As neither the HTLV-1 nor the microbial data exhibit rarefaction curves that plateau, we cannot apply the same analysis to these datasets. Instead we took advantage of the fact that, for 11 of the 14 HTLV-1 subjects, the data comprised three time points,with three samples drawn at each time point in immediate succession from the subject. For a given subject and a single time point, the three samples were combined *in silico* to produce a single pooled sample. We compared the observed species richness of the pooled sample to each estimator's estimates from a subsample (Figure 5, Figure S3). The total blood diversity must be at least as great as that observed by pooling the samples. However, all existing estimators estimate the total diversity to be less than that observed. Based on a single subsample, the Chao1bc, ACE, Bootstrap, Good-Turing and negative exponential estimators respectively estimate medians of 27.0%, 12.7%, 71.1%, 65.5%, and 47.6% fewer clones than observed in the pooled samples (n = 11). Since the pooled samples do not saturate, and since the blood contains approximately 10^{5} times more infected cells than the pooled sample, the diversity observed in the pooled sample is likely to be a small fraction of the total diversity. Since the existing estimators produce estimates lower than the pooled sample diversity, let alone total blood diversity, this represents a considerable error. We used *DivE* to produce two estimates: the pooled sample diversity and blood diversity. From the subsamples *DivE* estimated a median of 2.6×10^{3} clones in the pooled samples, a median error of 2.5% (n = 11) (Figure 5, Figure S3). Additionally, *DivE* estimated 2.8×10^{4} clones in the blood, approximately one log higher than the observed pooled sample diversity. Whilst we cannot determine whether or not this is accurate it is at least plausible, considering that it is not less than the diversity of the pooled sample, that the sampling fraction is very small, and that the rarefaction curve has not reached a plateau.

For HTLV-1 Patient D, three samples are pooled. Rarefaction curves from the pooled sample (black circles) and a subsample (red circles) are shown. Chao1bc, ACE, Bootstrap, Good-Turing and negative exponential estimates (blue, grey, green, black, and orange lines respectively) from the subsample, and *DivE* estimates (red cross) from the same subsample are plotted. Existing estimators produce a single estimate of diversity, and so their estimates are shown as lines. The diversity in the blood must be at least as great as that observed by pooling the samples. All existing estimators estimate the total diversity to be less than that observed. Given that the observed diversity is likely to be a small fraction of the total diversity this represents a considerable error. We used *DivE* to produce two estimates: the diversity in the pooled sample (i.e. in 15000 cells, red cross) and the total diversity of the blood. *DivE* accurately estimates the pooled sample species richness from the subsample, but also predicts higher values of species richness in the blood, consistent with the unseen clones implied by the pooled rarefaction curve.
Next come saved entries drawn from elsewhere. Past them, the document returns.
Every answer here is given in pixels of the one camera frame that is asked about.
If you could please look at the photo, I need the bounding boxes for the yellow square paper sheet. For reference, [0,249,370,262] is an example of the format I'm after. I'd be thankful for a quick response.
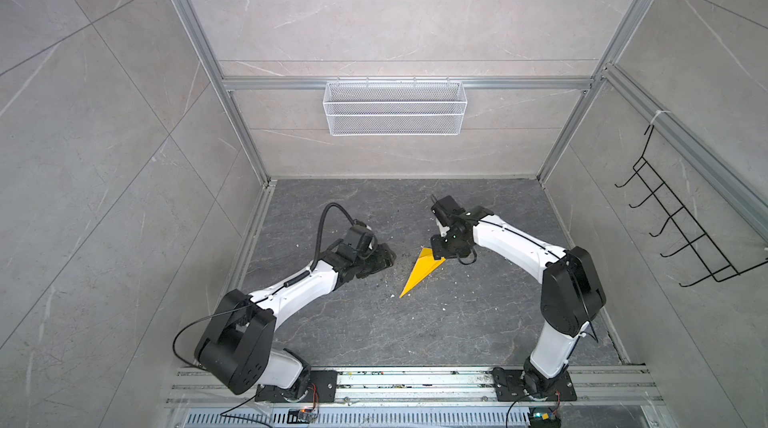
[400,248,445,298]

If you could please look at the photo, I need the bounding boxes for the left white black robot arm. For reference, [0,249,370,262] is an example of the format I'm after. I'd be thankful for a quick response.
[194,235,396,401]

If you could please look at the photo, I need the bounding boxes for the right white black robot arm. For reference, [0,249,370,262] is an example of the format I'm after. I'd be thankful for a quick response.
[430,196,606,399]

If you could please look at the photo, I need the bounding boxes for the left green circuit board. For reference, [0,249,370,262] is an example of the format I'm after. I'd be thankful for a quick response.
[287,408,319,424]

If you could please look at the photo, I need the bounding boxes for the green circuit board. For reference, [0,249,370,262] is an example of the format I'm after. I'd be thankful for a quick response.
[287,408,319,424]
[528,408,562,428]

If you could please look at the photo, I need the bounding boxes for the right green circuit board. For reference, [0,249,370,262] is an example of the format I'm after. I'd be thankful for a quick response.
[528,408,562,428]

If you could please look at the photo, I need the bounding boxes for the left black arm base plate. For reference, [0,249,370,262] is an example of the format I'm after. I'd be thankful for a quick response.
[255,369,338,403]

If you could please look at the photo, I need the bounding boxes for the white wire mesh basket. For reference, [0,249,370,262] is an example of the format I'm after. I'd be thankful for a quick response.
[323,81,468,137]

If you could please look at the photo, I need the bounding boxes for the aluminium front rail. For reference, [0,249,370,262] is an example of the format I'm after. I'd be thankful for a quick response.
[165,366,666,409]

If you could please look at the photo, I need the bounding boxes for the black wire hook rack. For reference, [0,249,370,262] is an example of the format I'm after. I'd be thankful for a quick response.
[614,125,767,288]

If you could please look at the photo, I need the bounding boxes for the aluminium corner frame post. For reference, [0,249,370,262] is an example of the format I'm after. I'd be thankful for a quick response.
[145,0,271,186]
See Figure S3 for further examples.

### Estimate Error as a Function of Data Curvature

Next we sought to identify conditions under which *DivE* would be prone to error and should not be applied. When the observed rarefaction curve is linear, the data imply a constant rate of species accumulation, and so provide little information on how quickly the rate of species accumulation will decrease. This is usually indicative of severe under-sampling. We predicted that *DivE* will fail to give accurate estimates given such a near linear rarefaction curve. We tested this prediction by calculating the error in the *DivE* estimates as a function of rarefaction data curvature.

The curvature *C _{p}* was quantified by the area between the observed rarefaction curve and a linear rarefaction curve, as a fraction of the maximum possible area, which occurs when the rarefaction curve saturates immediately.

*C*can take values between 0 and 1, where 1 reflects perfect saturation and 0 reflects a constant rate of species accumulation (Figure S4). We took additional samples of 0.1% of the total CD4

_{p}^{+}and CD8

^{+}cells for subjects C and E to obtain lower curvature values.

As expected, at very low curvatures (0.016≤*C _{p}*≤0.101),

*DivE*was prone to overestimation and performed poorly (Figure 6), with median error 0.23. However, for under-sampled populations of intermediate curvature (0.11≤

*C*≤0.62)

_{p}*DivE*improved markedly (median error = 0.06), and typically outperformed the other estimators (Figure 6, Table S3). Finally, all estimators perform well when the curvature is high and most of the diversity has been observed (Figure 3D, 3H and 3L).

The curvature parameter *C _{p}* is plotted against the relative error (|

*S*-

_{obs}*Ŝ*| /

_{obs}*S*) of each estimator. Four patient data sets are shown:

_{obs}**A**total CD4

^{+}from patient C;

**B**total CD4

^{+}from patient E;

**C**total CD8

^{+}from patient C;

**D**total CD8

^{+}from patient E. Each point represents an estimate from a subsample of data. Note the plots have different y-axis scales and the y-axes in

**C**and

**D**are segmented. Broadly, the accuracy of all estimators improves as

*C*increases, and this increase is more pronounced for

_{p}*DivE*. From

*C*>0.1,

_{p}*DivE*generally outperforms the existing estimators, but is prone to error at very low values of

*C*., when the rarefaction curve implies a near-constant rate of species accumulation.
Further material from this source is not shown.